ASSIGNMENT: From the data underneath, reproduce exactly the stretch that begins at the line with "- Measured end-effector" and ends after the line with "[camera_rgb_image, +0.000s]".

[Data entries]
********

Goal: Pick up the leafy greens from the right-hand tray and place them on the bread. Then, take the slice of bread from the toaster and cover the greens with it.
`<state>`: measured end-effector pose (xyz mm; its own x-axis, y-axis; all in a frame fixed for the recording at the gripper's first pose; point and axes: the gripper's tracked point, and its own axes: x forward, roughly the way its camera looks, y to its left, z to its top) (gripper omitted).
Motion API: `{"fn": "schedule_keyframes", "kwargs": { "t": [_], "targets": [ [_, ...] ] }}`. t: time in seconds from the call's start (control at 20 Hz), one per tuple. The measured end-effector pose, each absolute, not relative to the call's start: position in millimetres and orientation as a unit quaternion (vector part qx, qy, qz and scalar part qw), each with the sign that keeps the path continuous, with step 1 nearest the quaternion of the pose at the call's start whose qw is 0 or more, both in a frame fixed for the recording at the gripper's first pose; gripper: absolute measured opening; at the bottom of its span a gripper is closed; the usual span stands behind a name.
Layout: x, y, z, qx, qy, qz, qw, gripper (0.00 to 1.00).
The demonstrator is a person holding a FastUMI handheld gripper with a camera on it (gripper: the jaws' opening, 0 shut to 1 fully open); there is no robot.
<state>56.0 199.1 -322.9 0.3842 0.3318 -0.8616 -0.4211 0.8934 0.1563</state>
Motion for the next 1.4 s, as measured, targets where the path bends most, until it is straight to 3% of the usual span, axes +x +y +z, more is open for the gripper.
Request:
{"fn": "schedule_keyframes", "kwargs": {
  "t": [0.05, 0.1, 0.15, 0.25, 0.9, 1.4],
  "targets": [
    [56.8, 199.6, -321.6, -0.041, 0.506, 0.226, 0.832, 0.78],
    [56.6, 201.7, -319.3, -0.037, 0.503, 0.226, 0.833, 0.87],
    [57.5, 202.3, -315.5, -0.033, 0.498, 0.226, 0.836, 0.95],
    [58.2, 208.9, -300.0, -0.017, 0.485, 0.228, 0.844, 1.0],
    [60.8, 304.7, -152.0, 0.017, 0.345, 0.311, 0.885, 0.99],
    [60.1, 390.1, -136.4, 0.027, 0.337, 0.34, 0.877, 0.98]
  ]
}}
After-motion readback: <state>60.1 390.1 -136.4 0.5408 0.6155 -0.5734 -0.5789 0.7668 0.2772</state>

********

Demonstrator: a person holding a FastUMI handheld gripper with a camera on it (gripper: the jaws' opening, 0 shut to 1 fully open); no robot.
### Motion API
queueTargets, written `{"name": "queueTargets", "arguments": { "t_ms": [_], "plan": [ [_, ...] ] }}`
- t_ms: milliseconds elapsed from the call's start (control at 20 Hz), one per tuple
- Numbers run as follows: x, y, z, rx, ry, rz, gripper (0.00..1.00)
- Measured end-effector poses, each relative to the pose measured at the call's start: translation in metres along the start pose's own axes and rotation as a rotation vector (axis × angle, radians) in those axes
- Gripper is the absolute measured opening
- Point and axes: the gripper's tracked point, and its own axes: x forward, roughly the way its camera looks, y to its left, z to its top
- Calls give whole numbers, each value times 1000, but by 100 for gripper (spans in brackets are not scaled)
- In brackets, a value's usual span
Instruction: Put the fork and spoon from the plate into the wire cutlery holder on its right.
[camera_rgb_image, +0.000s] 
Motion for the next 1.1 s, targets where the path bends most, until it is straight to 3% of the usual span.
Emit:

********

TASK RESULT:
- Measured end-effector poses, each relative to the pose measured at the call's start: translation in metres along the start pose's own axes and rotation as a rotation vector (axis × angle, radians) in those axes
- Gripper is the absolute measured opening
- Point and axes: the gripper's tracked point, and its own axes: x forward, roughly the way its camera looks, y to its left, z to its top
- Calls give whole numbers, each value times 1000, but by 100 for gripper (spans in brackets are not scaled)
- In brackets, a value's usual span
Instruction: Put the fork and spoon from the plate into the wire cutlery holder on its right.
[camera_rgb_image, +0.000s] 

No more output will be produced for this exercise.